SUPPLIED DATA START
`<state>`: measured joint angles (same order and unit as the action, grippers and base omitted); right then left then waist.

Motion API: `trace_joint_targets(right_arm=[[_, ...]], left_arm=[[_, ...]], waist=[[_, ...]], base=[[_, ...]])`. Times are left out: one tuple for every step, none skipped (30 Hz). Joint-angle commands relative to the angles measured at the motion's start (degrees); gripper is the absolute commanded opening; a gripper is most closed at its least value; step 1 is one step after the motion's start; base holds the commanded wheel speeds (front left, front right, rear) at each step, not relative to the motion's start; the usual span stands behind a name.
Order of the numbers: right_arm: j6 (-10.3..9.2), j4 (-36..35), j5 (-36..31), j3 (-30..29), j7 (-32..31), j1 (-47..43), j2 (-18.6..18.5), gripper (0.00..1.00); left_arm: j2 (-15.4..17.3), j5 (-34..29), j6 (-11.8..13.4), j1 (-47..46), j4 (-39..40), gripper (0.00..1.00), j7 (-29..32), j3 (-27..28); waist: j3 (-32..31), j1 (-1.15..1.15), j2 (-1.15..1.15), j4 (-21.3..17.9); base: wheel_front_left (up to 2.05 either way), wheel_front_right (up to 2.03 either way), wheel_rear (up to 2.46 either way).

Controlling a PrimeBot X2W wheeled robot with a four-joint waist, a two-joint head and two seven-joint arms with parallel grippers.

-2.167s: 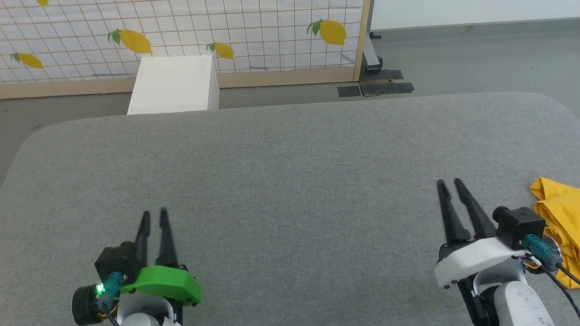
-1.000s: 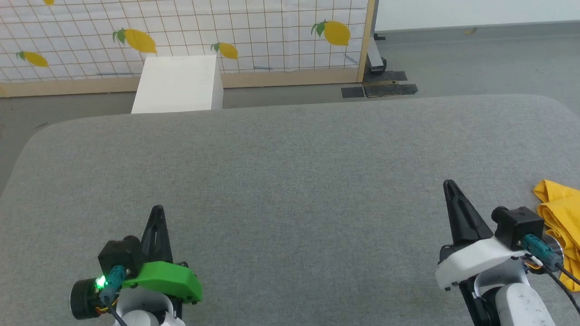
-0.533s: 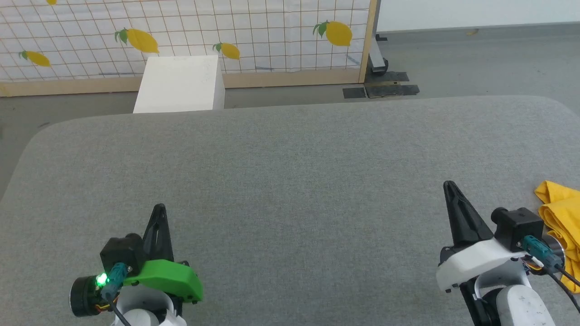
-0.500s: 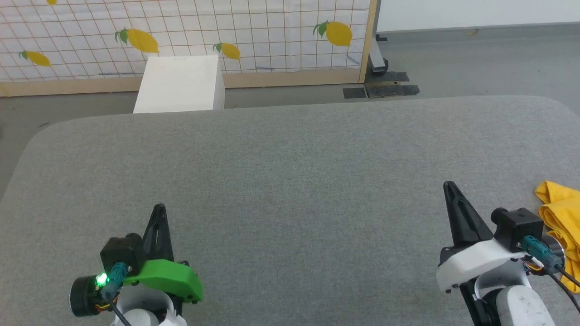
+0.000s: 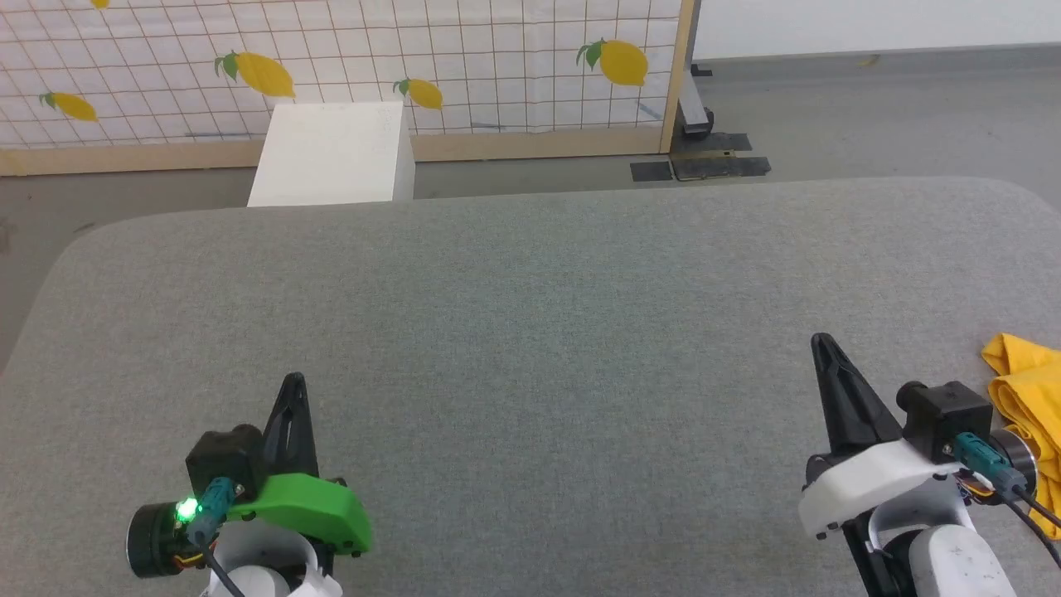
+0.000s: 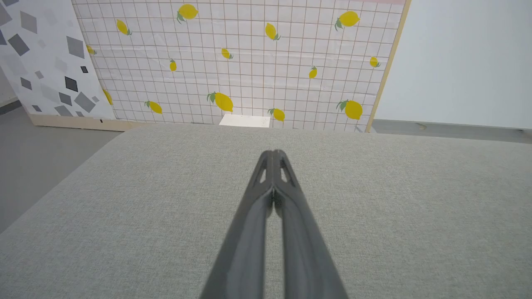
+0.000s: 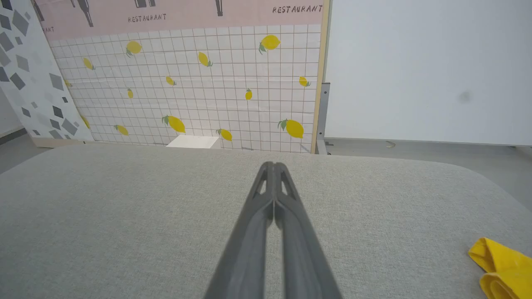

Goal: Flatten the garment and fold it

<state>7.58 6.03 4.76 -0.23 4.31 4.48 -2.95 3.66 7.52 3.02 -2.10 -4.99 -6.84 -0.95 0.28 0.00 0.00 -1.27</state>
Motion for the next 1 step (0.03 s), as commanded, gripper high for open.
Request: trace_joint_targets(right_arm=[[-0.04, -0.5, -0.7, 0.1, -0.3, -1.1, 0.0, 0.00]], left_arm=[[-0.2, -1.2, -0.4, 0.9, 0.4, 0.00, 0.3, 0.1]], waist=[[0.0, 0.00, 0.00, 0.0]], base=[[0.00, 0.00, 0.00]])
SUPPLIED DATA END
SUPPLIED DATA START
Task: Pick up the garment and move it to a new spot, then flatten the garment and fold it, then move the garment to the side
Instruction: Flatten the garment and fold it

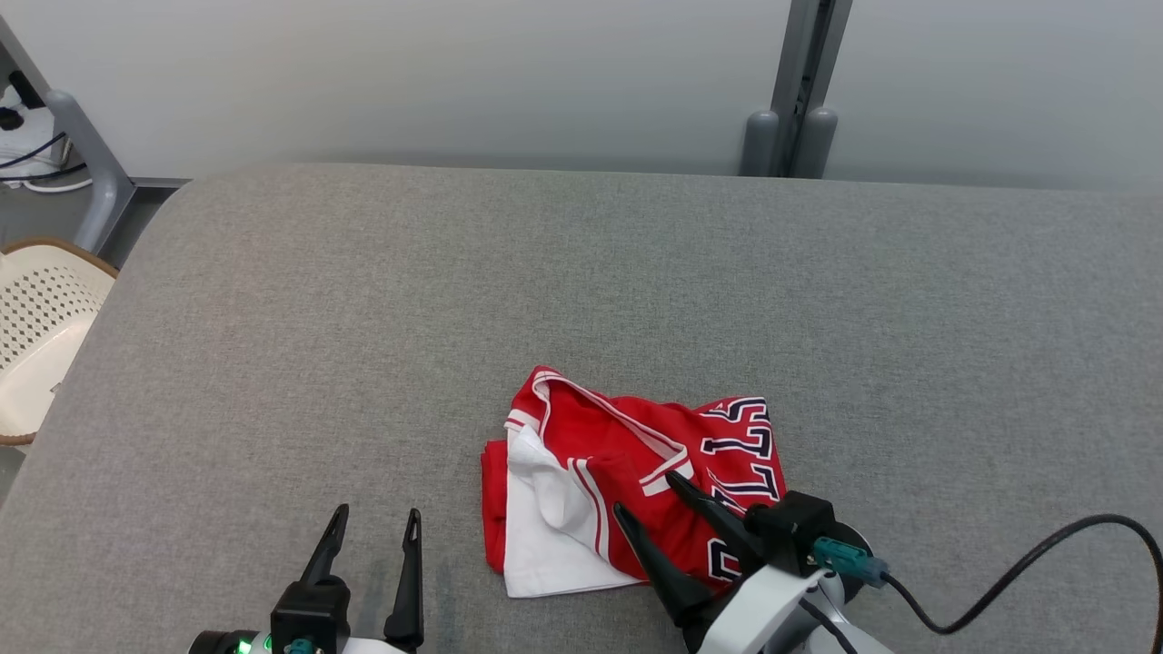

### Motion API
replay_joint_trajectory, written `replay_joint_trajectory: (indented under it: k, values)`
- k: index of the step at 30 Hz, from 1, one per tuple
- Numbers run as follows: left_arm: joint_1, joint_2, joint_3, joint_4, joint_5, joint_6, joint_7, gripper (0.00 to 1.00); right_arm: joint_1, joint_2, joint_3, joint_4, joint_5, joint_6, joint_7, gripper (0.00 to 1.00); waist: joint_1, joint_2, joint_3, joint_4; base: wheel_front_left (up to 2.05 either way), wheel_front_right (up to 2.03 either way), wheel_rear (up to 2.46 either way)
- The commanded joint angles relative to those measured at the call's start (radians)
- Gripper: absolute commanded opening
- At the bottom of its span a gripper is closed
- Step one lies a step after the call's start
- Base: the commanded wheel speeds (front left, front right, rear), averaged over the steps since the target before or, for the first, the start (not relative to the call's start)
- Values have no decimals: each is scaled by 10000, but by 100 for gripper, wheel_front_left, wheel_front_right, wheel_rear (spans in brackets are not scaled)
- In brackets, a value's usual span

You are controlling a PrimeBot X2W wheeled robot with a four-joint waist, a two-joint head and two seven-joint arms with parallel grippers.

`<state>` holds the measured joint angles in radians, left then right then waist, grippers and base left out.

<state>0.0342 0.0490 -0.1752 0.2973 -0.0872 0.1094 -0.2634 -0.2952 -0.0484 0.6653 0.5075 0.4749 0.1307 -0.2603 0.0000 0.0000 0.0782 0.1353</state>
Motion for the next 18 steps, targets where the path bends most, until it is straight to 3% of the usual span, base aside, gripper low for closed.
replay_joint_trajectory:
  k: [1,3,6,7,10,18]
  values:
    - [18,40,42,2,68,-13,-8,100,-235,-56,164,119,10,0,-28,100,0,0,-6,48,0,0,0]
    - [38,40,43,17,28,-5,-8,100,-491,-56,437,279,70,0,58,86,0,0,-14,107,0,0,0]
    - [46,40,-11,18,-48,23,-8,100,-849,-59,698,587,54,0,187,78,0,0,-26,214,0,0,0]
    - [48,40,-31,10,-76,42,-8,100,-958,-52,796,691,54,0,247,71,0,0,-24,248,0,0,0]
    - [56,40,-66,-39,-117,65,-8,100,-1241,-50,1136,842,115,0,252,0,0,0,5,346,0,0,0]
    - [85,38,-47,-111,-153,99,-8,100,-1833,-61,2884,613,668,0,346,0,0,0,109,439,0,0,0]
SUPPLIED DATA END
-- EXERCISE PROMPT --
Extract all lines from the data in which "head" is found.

-- ANSWER TO THE EXERCISE --
Controlling a PrimeBot X2W wheeled robot with a four-joint waist, a two-joint head and two seven-joint arms with parallel grippers.
You are controlling a PrimeBot X2W wheeled robot with a four-joint waist, a two-joint head and two seven-joint arms with parallel grippers.

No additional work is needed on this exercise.